Liu Jun-Ling, Zhang Xiao-Pan, Peng Chen-Wei, Luo Hai-Yuan, Liu Ai-Lin
Key Laboratory of Environment and Health, Ministry of Education & Ministry of Environmental Protection, and State Key Laboratory of Environmental Health (Incubating), School of Public Health, Tongji Medical College, Huazhong University of Science and Technology, Wuhan 430030, China.
Wuhan Center for Disease Control and Prevention, Wuhan 430022, China.
Environ Toxicol Chem. 2025 May 16. doi: 10.1093/etojnl/vgaf129.
Halogenated disinfection byproducts are contaminants in drinking water that pose a significant public health concern. The intestine is particularly susceptible to the effects of disinfection byproducts through oral ingestion; however, the intestinal toxicity of these compounds remains largely unexplored. This study aimed to assess the impact of ten haloacetic acids, a major class of drinking water disinfection byproducts, on intestinal barrier function using Caenorhabditis elegans as a model animal. Additionally, changes in the expression of five genes related to intestinal barrier function (mucin-like gene (mul-1), zonula occludens ortholog gene (zoo-1), gut esterase 1 gene (ges-1), cytochrome P450 gene (cyp13a7), and saposin-like protein family gene (spp-5)) were examined using quantitative real-time polymerase chain reaction. Among the investigated haloacetic acids (chloroacetic acid, bromoacetic acid, iodoacetic acid, dibromoacetic acid, dichloroacetic acid, bromochloroacetic acid, bromodichloroacetic acid, dibromochloroacetic acid, trichloroacetic acid, and tribromoacetic acid), exposure to five haloacetic acids (dichloroacetic acid, bromodichloroacetic acid, dibromochloroacetic acid, trichloroacetic acid, and tribromoacetic acid) could lead to significant disruption of the intestinal barrier, as evidenced by the induced increase in intestinal permeability in C. elegans. The order of enterotoxicity, based on assessments of intestinal permeability, is trichloroacetic acid > bromodichloroacetic acid ≈ dibromochloroacetic acid ≈ tribromoacetic acid > dichloroacetic acid. These five compounds suppressed the expression of both the tight junction (zoo-1) and xenobiotic-metabolising (ges-1) genes, suggesting that these two genes may be of vital importance in haloacetic acid-induced intestinal toxicity. This work contributes to improving the available knowledge on the toxicity of haloacetic acids and provides a basis for understanding their mechanism of intestinal toxicity.
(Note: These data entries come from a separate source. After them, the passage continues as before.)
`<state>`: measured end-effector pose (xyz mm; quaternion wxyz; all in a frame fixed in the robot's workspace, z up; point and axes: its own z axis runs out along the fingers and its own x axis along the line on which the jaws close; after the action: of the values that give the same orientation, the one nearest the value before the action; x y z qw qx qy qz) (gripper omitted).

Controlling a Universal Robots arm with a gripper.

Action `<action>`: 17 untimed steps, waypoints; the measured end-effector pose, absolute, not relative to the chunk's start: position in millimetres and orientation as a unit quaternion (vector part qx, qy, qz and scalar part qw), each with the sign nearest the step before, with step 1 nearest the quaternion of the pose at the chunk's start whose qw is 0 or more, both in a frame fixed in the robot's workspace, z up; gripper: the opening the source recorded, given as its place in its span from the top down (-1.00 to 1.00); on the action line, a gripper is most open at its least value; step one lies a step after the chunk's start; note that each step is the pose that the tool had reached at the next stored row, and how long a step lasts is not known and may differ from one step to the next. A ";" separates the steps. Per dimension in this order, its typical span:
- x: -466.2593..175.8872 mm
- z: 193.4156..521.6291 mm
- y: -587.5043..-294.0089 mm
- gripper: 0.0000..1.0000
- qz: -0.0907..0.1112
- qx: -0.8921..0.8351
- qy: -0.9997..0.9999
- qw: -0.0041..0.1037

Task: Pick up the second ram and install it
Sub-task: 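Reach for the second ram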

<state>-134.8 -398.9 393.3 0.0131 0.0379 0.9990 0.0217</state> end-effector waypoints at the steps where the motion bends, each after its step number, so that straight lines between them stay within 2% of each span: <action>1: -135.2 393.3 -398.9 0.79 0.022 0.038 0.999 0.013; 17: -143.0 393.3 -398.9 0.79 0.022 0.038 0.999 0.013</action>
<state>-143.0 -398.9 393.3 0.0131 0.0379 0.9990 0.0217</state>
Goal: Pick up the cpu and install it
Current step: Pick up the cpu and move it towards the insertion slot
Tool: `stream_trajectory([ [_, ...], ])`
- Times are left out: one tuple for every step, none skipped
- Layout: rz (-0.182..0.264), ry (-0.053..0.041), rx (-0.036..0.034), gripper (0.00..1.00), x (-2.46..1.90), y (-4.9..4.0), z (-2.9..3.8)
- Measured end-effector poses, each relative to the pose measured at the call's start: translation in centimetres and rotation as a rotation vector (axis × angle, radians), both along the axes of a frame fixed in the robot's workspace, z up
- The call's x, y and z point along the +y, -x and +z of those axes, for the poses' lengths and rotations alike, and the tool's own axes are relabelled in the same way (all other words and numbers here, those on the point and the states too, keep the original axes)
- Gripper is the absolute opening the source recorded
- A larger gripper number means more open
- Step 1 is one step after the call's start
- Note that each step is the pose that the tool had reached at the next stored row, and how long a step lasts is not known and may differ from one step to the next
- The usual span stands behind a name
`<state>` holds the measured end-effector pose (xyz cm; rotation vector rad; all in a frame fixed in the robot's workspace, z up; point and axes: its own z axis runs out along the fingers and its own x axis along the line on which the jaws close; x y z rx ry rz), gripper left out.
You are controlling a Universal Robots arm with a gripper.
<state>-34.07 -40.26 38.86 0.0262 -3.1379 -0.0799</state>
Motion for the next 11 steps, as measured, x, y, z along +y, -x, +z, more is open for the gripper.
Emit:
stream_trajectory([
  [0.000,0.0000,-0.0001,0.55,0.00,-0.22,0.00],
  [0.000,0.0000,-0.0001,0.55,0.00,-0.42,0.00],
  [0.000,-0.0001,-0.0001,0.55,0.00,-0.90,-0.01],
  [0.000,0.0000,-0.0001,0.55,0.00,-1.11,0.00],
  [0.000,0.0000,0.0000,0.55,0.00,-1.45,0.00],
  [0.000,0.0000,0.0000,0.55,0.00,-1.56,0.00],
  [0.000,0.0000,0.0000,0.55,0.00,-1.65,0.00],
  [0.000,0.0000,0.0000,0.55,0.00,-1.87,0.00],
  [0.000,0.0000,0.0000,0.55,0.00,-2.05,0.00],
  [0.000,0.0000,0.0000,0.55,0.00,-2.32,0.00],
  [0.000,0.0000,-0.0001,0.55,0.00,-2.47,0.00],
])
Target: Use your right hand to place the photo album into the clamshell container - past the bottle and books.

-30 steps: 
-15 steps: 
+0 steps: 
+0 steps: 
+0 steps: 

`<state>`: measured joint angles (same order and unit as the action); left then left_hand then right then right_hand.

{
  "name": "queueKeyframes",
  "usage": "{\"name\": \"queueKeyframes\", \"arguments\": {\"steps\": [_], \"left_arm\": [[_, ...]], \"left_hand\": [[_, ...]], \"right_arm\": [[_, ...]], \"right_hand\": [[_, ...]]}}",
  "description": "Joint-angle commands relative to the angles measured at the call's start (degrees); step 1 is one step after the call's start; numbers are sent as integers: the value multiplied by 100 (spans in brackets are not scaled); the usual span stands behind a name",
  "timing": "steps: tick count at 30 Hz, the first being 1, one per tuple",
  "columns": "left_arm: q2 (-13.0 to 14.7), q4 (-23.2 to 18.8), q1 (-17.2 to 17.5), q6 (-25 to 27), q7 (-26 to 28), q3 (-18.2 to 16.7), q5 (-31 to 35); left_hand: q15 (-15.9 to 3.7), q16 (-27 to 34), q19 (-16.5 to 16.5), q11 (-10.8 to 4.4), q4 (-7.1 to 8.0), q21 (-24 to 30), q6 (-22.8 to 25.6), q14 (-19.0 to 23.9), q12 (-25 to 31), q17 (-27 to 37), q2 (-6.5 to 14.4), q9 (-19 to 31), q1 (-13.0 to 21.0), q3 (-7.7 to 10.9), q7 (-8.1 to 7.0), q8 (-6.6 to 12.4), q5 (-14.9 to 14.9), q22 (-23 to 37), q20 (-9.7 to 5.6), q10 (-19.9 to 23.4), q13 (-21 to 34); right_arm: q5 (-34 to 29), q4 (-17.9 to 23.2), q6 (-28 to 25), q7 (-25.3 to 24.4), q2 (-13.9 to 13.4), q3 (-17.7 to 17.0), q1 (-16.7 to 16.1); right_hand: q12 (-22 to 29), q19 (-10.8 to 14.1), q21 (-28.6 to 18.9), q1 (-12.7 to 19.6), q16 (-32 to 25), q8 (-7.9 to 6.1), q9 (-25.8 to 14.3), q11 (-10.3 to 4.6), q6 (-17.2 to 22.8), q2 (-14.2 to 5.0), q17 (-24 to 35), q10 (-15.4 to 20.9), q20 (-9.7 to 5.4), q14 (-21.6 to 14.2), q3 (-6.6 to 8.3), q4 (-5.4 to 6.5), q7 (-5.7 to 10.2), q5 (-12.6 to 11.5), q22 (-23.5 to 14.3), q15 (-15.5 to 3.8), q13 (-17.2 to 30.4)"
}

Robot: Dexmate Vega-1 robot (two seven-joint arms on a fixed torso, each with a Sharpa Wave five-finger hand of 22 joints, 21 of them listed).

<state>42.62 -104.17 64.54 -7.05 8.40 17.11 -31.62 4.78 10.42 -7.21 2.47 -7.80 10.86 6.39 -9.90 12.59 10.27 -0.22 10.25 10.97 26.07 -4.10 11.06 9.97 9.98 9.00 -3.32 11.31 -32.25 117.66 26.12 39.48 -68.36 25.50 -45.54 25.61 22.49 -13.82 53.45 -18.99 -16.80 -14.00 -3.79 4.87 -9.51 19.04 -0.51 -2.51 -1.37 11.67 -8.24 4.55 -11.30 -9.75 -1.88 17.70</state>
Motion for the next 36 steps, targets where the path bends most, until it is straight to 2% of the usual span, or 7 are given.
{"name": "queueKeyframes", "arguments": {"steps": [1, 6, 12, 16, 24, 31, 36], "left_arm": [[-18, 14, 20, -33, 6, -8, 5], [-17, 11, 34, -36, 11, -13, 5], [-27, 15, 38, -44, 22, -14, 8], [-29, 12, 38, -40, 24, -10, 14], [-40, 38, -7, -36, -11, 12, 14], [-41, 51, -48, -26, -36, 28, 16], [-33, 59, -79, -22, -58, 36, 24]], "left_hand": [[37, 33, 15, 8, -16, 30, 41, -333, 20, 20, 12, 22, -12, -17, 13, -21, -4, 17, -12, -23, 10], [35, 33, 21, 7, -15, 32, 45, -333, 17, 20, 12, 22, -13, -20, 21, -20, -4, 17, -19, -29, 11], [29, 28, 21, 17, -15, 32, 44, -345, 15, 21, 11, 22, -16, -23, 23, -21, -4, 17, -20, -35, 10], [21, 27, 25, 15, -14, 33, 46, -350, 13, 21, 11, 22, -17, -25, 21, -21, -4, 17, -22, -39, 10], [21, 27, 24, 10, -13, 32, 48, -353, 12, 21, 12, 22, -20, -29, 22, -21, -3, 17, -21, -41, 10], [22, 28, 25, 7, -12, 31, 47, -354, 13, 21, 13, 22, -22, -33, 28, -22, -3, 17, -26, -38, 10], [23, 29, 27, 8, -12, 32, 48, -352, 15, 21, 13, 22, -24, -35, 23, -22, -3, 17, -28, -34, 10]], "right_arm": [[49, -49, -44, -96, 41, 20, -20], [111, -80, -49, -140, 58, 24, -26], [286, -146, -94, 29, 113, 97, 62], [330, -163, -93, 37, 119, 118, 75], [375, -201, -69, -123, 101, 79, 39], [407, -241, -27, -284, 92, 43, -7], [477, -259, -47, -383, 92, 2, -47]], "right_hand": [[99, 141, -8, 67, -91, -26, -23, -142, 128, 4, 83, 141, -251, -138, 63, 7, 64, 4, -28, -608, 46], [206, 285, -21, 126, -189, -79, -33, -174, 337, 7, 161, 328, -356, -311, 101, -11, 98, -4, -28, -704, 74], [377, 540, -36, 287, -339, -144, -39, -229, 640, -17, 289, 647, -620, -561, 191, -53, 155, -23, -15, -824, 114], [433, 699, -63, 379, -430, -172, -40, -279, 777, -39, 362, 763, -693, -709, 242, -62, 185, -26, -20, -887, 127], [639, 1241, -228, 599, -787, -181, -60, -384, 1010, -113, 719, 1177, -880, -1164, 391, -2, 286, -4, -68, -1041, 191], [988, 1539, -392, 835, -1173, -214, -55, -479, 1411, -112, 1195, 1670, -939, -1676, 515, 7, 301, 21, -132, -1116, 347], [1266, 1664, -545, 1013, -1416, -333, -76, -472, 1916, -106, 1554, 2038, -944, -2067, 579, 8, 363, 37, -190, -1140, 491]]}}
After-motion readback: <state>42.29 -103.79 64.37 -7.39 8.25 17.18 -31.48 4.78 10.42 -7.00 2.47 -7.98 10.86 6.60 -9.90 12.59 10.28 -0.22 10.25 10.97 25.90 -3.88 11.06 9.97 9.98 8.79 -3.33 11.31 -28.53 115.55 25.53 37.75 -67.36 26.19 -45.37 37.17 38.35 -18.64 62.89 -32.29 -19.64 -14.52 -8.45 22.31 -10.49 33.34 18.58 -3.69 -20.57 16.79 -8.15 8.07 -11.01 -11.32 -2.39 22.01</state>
卤代消毒副产物是饮用水中的污染物,对公众健康构成重大威胁。肠道通过口服摄入特别容易受到消毒副产物的影响;然而,这些化合物的肠道毒性在很大程度上仍未得到探索。本研究旨在以秀丽隐杆线虫为模式动物,评估一类主要的饮用水消毒副产物——十种卤乙酸对肠道屏障功能的影响。此外,还使用定量实时聚合酶链反应检测了与肠道屏障功能相关的五个基因(粘蛋白样基因(mul-1)、紧密连接同源基因(zoo-1)、肠道酯酶1基因(ges-1)、细胞色素P450基因(cyp13a7)和类鞘脂激活蛋白家族基因(spp-5))表达的变化。在所研究的卤乙酸(氯乙酸、溴乙酸、碘乙酸、二溴乙酸、二氯乙酸、溴氯乙酸、溴二氯乙酸、二溴氯乙酸、三氯乙酸和三溴乙酸)中,暴露于五种卤乙酸(二氯乙酸、溴二氯乙酸、二溴氯乙酸、三氯乙酸和三溴乙酸)会导致肠道屏障的显著破坏,秀丽隐杆线虫肠道通透性增加即证明了这一点。根据肠道通透性评估,肠毒性顺序为三氯乙酸>溴二氯乙酸≈二溴氯乙酸≈三溴乙酸>二氯乙酸。这五种化合物抑制了紧密连接(zoo-1)和异源物代谢(ges-1)基因的表达,表明这两个基因可能在卤乙酸诱导的肠道毒性中至关重要。这项工作有助于增进对卤乙酸毒性的现有认识,并为理解其肠道毒性机制提供依据。